I’m not complaining, I’m just facing the reality of the world that I think the festival was created to address: to highlight Native literature, yes, but also to bring us together, to solidify some connections. Time will tell if it achieves any of this. For many of us now it’s just back to lives largely unpopulated by other Indians, and it is hard. At least I am finding it hard.
I do have a couple things to look forward to. In just a couple weeks — August 23 – 25, to be exact — I’ll be representing the Little Shell at the All Nations Teepee Village in Yellowstone National Park on behalf of the Mountain Time Arts organization as part of their Yellowstone Revealed celebration. This should be cool. Come out and visit me if you can!
Next up, at the end of the month (August 27 – 28) is the Little Shell Powwow in Great Falls, our first since Covid. I’ll be there!

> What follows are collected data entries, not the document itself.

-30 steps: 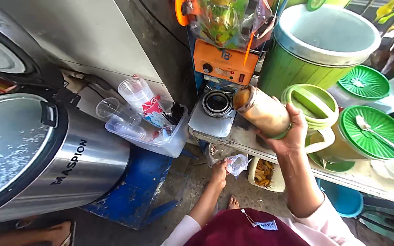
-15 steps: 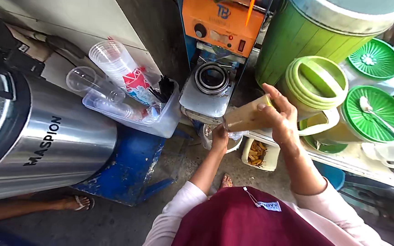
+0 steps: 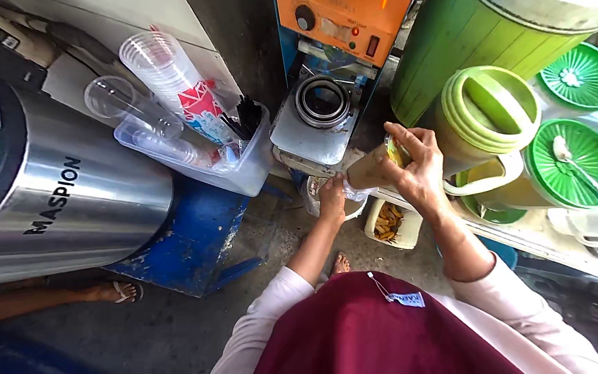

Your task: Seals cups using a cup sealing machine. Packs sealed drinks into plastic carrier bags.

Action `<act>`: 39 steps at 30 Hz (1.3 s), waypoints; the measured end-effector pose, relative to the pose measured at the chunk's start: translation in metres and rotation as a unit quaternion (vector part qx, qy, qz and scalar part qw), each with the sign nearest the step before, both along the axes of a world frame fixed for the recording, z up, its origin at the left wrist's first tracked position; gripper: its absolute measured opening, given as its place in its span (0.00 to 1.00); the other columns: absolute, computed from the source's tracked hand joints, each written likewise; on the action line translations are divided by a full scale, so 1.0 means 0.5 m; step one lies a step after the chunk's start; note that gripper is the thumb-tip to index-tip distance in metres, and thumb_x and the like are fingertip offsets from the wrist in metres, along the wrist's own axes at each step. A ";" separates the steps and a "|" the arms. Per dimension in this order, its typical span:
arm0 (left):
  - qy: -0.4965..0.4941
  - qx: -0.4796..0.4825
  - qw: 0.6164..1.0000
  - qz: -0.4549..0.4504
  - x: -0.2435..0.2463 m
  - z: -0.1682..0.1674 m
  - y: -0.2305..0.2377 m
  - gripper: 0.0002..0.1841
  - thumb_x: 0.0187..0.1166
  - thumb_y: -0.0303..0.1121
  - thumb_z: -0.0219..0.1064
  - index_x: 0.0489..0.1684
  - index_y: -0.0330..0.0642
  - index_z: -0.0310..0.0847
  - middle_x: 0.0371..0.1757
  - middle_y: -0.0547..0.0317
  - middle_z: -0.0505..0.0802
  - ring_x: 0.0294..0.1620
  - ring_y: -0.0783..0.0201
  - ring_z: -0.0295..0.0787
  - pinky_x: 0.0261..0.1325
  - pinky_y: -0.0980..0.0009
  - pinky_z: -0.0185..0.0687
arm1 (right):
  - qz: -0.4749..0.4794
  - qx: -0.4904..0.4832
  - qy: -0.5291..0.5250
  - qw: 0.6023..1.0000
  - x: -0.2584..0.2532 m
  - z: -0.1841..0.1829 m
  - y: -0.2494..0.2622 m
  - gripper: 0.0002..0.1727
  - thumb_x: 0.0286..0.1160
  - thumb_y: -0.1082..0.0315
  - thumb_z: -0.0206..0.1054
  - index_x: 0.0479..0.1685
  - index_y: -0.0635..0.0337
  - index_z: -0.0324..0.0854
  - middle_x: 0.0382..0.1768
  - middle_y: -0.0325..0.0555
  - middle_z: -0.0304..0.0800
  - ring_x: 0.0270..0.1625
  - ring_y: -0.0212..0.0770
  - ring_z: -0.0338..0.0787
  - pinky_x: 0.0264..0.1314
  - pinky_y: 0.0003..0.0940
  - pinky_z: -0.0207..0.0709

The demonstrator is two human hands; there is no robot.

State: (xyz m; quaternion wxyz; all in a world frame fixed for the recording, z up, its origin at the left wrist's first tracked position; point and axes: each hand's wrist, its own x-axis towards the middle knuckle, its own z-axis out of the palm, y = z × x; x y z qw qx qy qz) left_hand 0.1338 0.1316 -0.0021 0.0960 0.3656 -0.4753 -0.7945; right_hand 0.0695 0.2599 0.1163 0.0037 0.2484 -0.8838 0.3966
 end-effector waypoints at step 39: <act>-0.009 -0.137 0.990 0.030 -0.099 -0.029 0.016 0.17 0.93 0.37 0.55 0.49 0.30 0.84 0.42 0.50 0.87 0.41 0.66 0.80 0.51 0.66 0.76 | -0.288 -0.252 -0.471 0.795 -0.091 -0.289 -0.061 0.27 0.97 0.51 0.43 0.76 0.64 0.71 0.65 0.60 0.82 0.58 0.51 0.86 0.57 0.47 0.82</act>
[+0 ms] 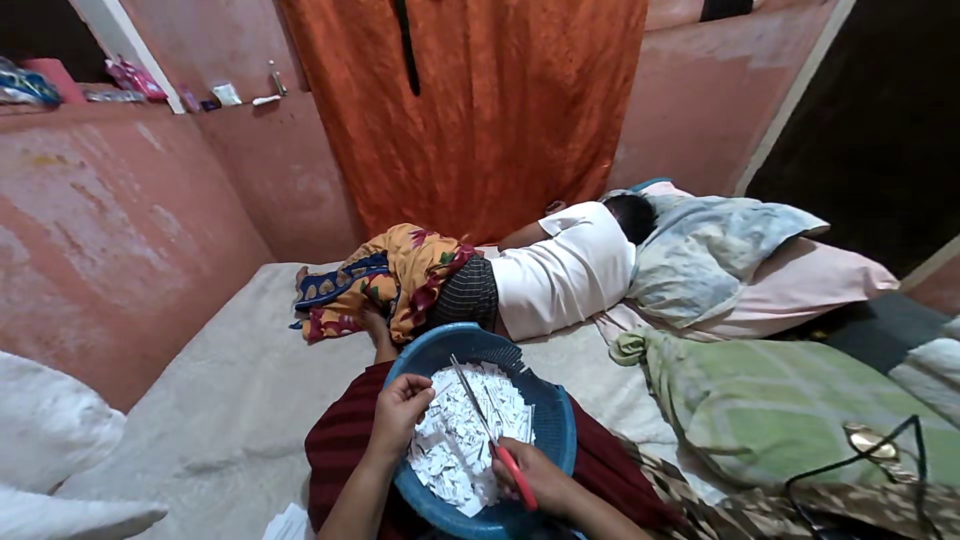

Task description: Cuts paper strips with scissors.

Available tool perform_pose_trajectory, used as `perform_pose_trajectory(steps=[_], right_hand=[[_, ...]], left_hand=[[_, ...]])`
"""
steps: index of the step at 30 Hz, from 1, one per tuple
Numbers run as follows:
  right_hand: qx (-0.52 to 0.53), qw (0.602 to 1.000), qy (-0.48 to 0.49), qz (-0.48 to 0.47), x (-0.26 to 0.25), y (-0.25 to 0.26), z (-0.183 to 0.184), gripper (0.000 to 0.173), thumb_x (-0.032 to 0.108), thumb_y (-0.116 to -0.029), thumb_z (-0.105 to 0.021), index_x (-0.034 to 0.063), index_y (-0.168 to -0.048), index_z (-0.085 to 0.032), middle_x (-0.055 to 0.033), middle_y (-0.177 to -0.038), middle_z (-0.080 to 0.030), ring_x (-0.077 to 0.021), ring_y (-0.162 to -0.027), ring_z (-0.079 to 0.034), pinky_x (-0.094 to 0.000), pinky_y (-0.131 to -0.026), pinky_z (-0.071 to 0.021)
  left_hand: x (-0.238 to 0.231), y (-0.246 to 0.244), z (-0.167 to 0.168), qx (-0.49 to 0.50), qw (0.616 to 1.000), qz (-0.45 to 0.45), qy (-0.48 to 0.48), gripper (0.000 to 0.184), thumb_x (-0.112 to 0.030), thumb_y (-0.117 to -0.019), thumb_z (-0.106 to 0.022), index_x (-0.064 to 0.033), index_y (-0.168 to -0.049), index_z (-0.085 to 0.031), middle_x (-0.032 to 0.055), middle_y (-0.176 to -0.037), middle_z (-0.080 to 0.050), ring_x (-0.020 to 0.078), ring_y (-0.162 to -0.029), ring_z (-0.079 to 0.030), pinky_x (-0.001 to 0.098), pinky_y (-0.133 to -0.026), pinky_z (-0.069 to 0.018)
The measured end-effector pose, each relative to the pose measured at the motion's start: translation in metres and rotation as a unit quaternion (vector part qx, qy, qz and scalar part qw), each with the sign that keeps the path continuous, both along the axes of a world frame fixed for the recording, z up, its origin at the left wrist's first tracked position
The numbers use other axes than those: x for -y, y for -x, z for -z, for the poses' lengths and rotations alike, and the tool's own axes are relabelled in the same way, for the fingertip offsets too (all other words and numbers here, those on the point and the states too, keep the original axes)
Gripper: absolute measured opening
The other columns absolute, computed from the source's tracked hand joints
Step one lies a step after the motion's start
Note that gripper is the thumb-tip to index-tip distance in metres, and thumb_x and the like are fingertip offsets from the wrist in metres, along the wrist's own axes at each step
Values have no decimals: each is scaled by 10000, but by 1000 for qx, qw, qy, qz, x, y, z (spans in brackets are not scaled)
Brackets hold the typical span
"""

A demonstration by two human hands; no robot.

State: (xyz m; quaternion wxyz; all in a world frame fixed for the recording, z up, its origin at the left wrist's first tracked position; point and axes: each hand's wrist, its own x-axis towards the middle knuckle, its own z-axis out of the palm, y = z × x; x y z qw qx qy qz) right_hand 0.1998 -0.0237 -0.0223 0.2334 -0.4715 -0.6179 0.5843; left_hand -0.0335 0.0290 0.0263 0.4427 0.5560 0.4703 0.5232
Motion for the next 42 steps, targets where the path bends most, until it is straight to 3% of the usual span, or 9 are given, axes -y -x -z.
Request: perform_pose_trajectory(steps=[4, 6, 8, 11, 18, 23, 30, 38, 42], right_hand=[[23, 1000, -6, -19, -3, 1, 2, 439, 437, -953, -623, 20, -1085, -577, -34, -818, -583, -126, -714, -587, -343, -696, -512], [30, 999, -7, -13, -3, 1, 2, 411, 419, -978, -613, 17, -1060, -586, -45, -810, -584, -136, -704, -589, -350, -690, -513], [26, 999, -20, -6, -1, 1, 2, 375, 378, -1020, -581, 3, -1020, -598, -65, -800, -592, -153, -700, -598, -363, -695, -522], [7, 1000, -24, 9, 0, 0, 3, 331, 357, -1007, -591, 27, -993, -592, -36, -771, -588, -127, -673, -605, -335, -673, -534], [51, 998, -8, -23, -2, 2, 3, 451, 445, -948, -646, 20, -1086, -590, -57, -832, -582, -151, -720, -583, -368, -704, -509], [28, 999, -31, 2, 0, 1, 4, 373, 377, -1003, -609, 4, -1020, -607, -66, -802, -602, -154, -695, -611, -362, -697, -536], [66, 997, -12, -27, -2, 2, 4, 508, 482, -903, -688, 26, -1107, -599, -62, -848, -600, -160, -737, -596, -383, -716, -516], [26, 999, -26, 26, 0, 3, 5, 387, 382, -988, -628, 7, -1077, -603, -59, -819, -598, -148, -707, -602, -360, -697, -532], [-6, 998, -32, 58, 1, 2, 7, 348, 363, -1010, -587, 16, -1023, -607, -37, -777, -599, -127, -681, -610, -341, -684, -539]], left_hand=[[1, -1, 0, -71, 997, 18, 13, 120, -11, -916, -672, 21, -1031, -665, 10, -795, -653, 49, -619, -578, 208, -579, -494], [2, -1, 1, -85, 996, 33, 18, 119, -21, -911, -679, 10, -1025, -670, 6, -797, -653, 52, -628, -583, 209, -584, -498], [2, -1, 2, -77, 996, 30, 14, 111, -13, -911, -676, 7, -1020, -668, 2, -791, -649, 49, -624, -582, 203, -580, -496], [2, -2, 2, -49, 999, 7, 8, 103, 2, -918, -671, 12, -1020, -661, -1, -780, -649, 42, -606, -573, 195, -566, -488], [1, -2, 5, -82, 996, 24, 4, 107, -24, -911, -687, 7, -1012, -671, 7, -806, -659, 53, -644, -595, 214, -608, -512], [2, -3, 5, -70, 997, 18, 4, 98, -8, -917, -675, 11, -1012, -665, 12, -800, -656, 56, -645, -600, 211, -607, -513], [1, -3, 7, -63, 998, 8, -7, 96, -13, -916, -686, 14, -1006, -665, 15, -797, -665, 55, -631, -603, 211, -595, -519], [4, -4, 2, -99, 993, 50, 41, 235, -63, -936, -694, 21, -1144, -626, 23, -844, -692, 62, -676, -630, 225, -626, -522], [4, -3, 6, -59, 998, 21, 19, 160, -33, -936, -671, 18, -1086, -651, 10, -792, -663, 59, -634, -603, 221, -599, -516]])
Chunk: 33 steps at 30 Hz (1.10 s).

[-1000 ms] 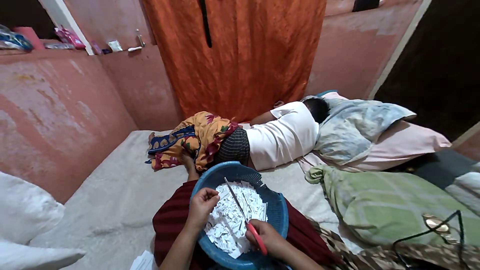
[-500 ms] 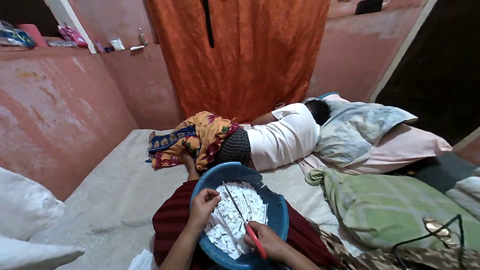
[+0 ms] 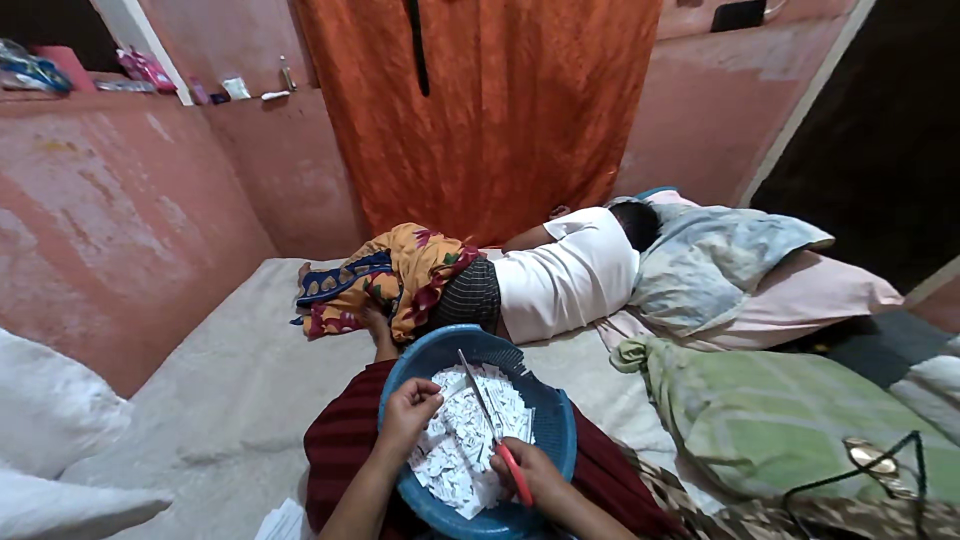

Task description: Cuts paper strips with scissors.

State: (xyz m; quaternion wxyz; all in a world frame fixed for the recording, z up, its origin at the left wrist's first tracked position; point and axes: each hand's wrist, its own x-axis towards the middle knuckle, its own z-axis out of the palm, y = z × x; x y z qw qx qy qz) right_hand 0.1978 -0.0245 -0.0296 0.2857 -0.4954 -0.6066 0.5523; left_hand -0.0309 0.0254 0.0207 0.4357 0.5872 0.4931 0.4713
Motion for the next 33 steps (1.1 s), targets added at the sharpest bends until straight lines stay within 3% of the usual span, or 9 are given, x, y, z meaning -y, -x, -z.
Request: perform_pose_trajectory(steps=[4, 13, 18, 23, 27, 31, 33], right_hand=[[-12, 1000, 9, 2, 1, 0, -3, 313, 347, -980, -617, 36, -1004, -596, -16, -759, -596, -109, -662, -609, -316, -662, -539], [28, 999, 31, -34, -2, 0, -3, 409, 427, -939, -652, 42, -1059, -580, -15, -788, -577, -110, -677, -580, -322, -656, -505], [9, 1000, 2, -15, 1, 0, -4, 333, 344, -1008, -599, 11, -1030, -605, -42, -786, -597, -125, -681, -602, -328, -673, -530], [18, 999, 22, -41, 0, -1, -4, 387, 400, -952, -632, 34, -1064, -578, -13, -783, -571, -108, -673, -575, -319, -657, -505], [38, 997, 13, -67, -2, -1, -3, 420, 429, -929, -646, 42, -1077, -580, -9, -795, -566, -104, -686, -565, -320, -668, -496], [29, 998, -1, -50, -1, -1, -1, 360, 375, -991, -617, 18, -1025, -601, -45, -797, -590, -135, -696, -598, -347, -689, -527], [6, 999, 1, -36, 0, -1, 1, 320, 353, -979, -627, 36, -1003, -595, -20, -767, -584, -112, -669, -595, -321, -664, -527]], left_hand=[[-2, 1, 3, 27, 999, -16, -18, 96, -21, -932, -661, 2, -1026, -664, -3, -780, -654, 46, -607, -583, 202, -567, -497], [-2, 3, 2, 48, 999, 18, -6, 83, -15, -924, -665, -11, -1007, -670, -15, -756, -654, 38, -582, -564, 198, -540, -477], [-2, 4, -1, 57, 997, 44, 28, 76, 7, -924, -652, -11, -997, -660, -29, -736, -639, 28, -569, -555, 188, -539, -472], [0, 2, -6, 116, 992, 23, 37, 75, 30, -931, -628, -7, -992, -651, -13, -755, -639, 26, -550, -534, 177, -518, -460], [-1, 4, -3, 105, 992, 49, 48, 78, 32, -923, -641, -10, -987, -658, -16, -744, -639, 28, -555, -538, 183, -523, -460], [-1, 4, -1, 90, 993, 58, 45, 75, 17, -925, -647, -15, -991, -660, -27, -736, -637, 26, -562, -542, 185, -531, -463], [-1, 3, -3, 102, 993, 47, 43, 72, 25, -927, -638, -14, -984, -659, -23, -740, -636, 26, -559, -539, 181, -528, -462]])
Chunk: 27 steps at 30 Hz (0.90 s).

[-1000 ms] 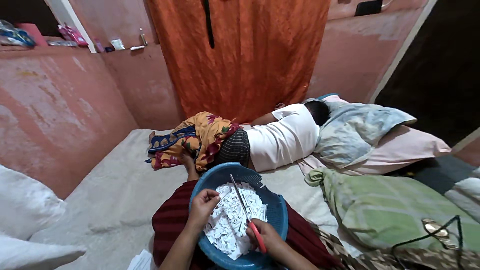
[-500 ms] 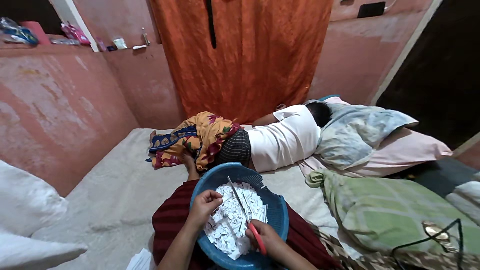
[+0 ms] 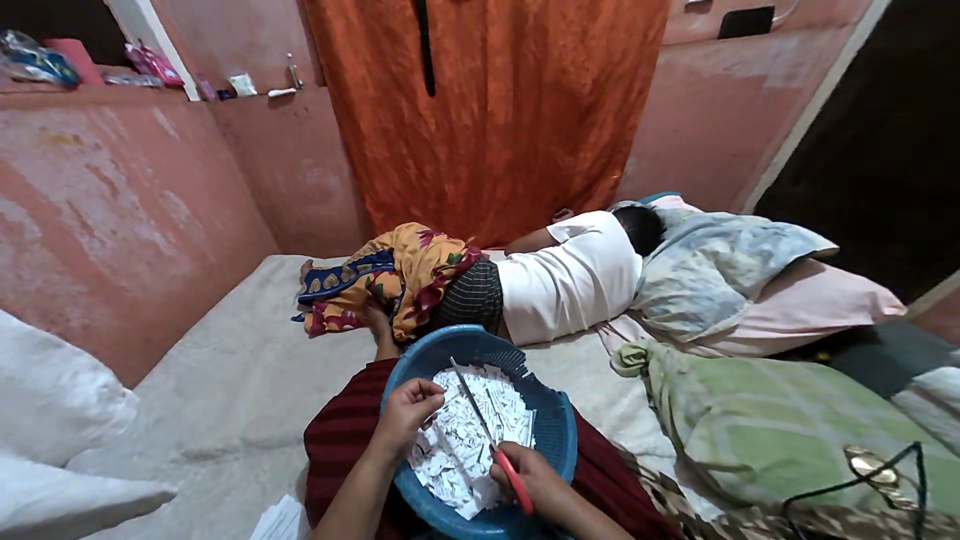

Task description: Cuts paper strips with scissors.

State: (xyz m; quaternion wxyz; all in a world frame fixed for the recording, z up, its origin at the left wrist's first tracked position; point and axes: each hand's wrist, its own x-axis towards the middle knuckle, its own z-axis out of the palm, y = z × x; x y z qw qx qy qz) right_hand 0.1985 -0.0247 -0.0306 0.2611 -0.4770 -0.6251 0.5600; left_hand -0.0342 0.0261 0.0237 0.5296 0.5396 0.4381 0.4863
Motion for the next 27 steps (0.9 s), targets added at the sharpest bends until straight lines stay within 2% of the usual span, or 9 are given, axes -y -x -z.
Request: perform_pose_trajectory(steps=[2, 6, 12, 15, 20, 23, 27], right_hand=[[-2, 1000, 12, -1, 0, 0, -1, 340, 380, -935, -656, 56, -1005, -584, 3, -754, -567, -95, -657, -576, -310, -649, -510], [34, 999, 14, -36, -2, -1, -2, 457, 460, -901, -676, 47, -1072, -578, -11, -796, -561, -111, -691, -561, -333, -675, -492], [20, 1000, -10, -13, 0, -1, -2, 361, 366, -978, -638, 11, -1035, -608, -48, -792, -600, -134, -685, -601, -345, -680, -530], [18, 1000, 9, -10, -1, -1, -3, 361, 396, -937, -647, 48, -1016, -590, -9, -770, -574, -106, -669, -582, -322, -666, -516], [51, 998, 9, -45, -3, -1, -2, 482, 458, -897, -696, 25, -1087, -605, -45, -829, -594, -142, -723, -588, -366, -703, -515], [54, 998, 11, -33, -3, 0, -3, 432, 414, -946, -673, 11, -1089, -610, -69, -843, -605, -161, -732, -600, -381, -716, -525], [15, 1000, 10, 20, -1, 1, -3, 342, 361, -980, -626, 26, -1048, -603, -32, -783, -583, -129, -681, -589, -344, -674, -523]], left_hand=[[0, -1, -1, 7, 1000, -6, 2, 72, 32, -927, -636, -12, -978, -660, -19, -739, -637, 25, -554, -539, 179, -523, -463], [-1, 0, 1, 2, 1000, 4, 1, 75, 23, -918, -651, -13, -983, -662, -17, -745, -644, 28, -559, -542, 183, -527, -464], [-1, 0, 2, -14, 1000, 4, -7, 74, 13, -927, -650, -18, -993, -658, -25, -748, -645, 29, -575, -556, 186, -543, -474], [-1, -1, 1, 4, 1000, -10, -8, 73, 27, -929, -641, -12, -988, -657, -15, -753, -642, 30, -569, -551, 184, -536, -472], [-1, -1, 2, -44, 999, 1, -13, 81, -21, -924, -690, -14, -1000, -663, -10, -781, -667, 43, -610, -589, 200, -566, -499], [-1, -2, 3, -69, 998, 2, -10, 147, -62, -906, -719, -17, -1033, -661, -16, -767, -662, 43, -609, -582, 200, -563, -483], [0, -3, 0, -62, 998, -14, 1, 210, -17, -910, -698, 7, -1104, -621, -2, -768, -666, 52, -601, -597, 200, -563, -498]])
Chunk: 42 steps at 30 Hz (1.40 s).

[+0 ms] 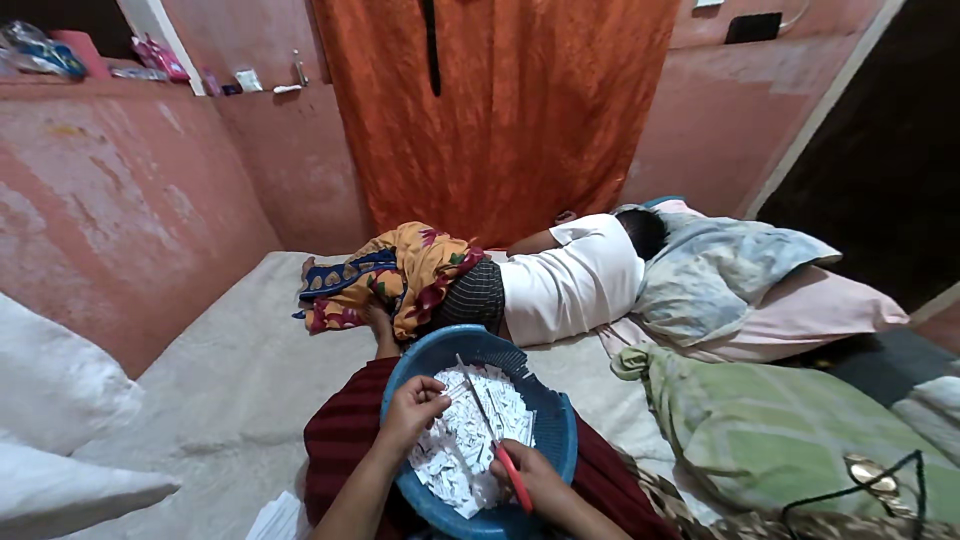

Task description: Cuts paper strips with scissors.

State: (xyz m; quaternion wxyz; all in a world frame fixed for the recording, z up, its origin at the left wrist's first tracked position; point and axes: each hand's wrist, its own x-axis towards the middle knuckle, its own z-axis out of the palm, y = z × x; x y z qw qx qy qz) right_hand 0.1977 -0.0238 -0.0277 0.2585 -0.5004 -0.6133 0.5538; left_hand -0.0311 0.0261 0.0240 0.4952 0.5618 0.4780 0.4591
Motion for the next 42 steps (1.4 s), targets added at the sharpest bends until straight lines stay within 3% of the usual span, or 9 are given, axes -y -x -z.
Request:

Finally, I am doing a Little Shell/Métis presentation in Lewistown at the gorgeous American Prairie Discovery Center (details coming) on Thursday, September 1st, just before Labor Day weekend … which is also when there is usually a Métis celebration I plan to attend (if it’s happening).
So the summer is going to end well, I think. I hope yours does too. Maybe we will get a big rainstorm soon. And maybe I’ll get to see some of you.
Genocide continued – continues – of course, just less overtly to those not paying particular attention
I published an interview with Lois Welch for High Country News as well, which you may dig HERE. The challenge was constraining Lois to 800 words, which isn’t nearly enough.
Because, amazingly, and certainly a surprise to white editors and so forth trying to “diversify”, we don’t all automatically know each other
Hands down this was the best literary gathering I've ever attended. So grateful to all of you who made it happen. Lois Welch had me in tears TWICE.
Witnessing your isolation/crash post-festival. Celebrating that it did indeed launch! Resonating with being apart from those who bring connectedness and cohesiveness... deep satisfaction to our days.